(Items listed in a dataset)

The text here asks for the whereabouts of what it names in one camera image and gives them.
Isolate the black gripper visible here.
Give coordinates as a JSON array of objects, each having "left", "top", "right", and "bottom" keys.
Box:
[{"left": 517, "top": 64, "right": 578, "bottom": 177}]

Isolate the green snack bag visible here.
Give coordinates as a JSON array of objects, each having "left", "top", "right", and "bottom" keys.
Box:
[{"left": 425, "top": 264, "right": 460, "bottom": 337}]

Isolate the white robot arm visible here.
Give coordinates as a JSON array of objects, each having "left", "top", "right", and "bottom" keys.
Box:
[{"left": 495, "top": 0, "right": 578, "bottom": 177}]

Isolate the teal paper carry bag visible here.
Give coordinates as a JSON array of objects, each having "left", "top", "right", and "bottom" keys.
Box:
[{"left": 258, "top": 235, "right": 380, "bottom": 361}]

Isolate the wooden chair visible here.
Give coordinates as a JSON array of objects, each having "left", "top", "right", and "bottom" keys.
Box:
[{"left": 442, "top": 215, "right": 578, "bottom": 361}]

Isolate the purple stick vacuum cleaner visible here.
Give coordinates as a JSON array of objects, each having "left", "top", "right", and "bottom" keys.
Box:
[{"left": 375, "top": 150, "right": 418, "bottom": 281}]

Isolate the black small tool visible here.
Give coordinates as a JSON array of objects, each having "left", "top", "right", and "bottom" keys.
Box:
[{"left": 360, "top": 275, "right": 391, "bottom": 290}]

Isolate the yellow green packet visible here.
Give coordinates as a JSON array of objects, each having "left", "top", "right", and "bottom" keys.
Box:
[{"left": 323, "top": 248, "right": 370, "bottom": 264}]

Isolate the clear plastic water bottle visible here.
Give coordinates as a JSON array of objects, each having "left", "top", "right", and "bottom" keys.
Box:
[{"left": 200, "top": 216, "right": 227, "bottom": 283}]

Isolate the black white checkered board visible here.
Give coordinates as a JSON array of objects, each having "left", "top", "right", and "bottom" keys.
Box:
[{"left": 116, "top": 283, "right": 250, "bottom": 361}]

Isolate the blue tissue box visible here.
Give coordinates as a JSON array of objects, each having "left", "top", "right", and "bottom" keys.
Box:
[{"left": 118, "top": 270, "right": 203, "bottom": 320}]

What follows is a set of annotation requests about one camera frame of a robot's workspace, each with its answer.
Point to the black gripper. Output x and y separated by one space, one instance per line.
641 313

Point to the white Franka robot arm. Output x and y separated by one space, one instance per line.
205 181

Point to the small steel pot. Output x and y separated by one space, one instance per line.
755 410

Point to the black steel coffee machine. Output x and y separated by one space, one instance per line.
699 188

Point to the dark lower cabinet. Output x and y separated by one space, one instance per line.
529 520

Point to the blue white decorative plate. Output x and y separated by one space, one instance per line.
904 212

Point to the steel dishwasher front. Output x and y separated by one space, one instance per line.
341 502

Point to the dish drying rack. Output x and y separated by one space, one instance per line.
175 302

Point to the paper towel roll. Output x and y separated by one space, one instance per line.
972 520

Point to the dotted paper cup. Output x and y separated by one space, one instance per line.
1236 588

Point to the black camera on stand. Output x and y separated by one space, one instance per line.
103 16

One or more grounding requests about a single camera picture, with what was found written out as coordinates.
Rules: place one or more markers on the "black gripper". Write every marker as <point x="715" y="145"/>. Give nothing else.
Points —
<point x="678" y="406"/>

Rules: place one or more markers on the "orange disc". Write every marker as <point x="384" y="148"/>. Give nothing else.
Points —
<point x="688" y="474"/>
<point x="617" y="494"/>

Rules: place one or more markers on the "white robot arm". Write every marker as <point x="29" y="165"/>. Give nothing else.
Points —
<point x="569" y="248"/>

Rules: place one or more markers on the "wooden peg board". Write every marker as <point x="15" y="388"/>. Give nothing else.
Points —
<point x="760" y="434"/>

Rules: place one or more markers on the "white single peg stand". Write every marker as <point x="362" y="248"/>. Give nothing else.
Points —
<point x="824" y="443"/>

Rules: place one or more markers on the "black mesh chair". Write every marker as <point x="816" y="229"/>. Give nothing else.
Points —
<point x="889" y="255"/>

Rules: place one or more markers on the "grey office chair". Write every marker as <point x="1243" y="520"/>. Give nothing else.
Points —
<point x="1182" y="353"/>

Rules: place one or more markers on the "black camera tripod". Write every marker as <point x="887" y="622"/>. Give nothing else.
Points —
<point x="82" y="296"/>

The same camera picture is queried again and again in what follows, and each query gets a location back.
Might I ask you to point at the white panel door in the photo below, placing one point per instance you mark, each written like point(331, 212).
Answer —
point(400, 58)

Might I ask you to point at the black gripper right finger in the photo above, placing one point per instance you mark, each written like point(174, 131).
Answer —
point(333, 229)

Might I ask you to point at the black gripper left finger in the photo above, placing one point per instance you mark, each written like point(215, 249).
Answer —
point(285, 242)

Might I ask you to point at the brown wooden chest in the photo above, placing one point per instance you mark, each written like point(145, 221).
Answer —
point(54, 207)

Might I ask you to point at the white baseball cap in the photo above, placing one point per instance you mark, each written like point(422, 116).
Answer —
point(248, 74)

# Exercise description
A count alone is required. How many lines in the entries contain the string "green"?

# Written response
2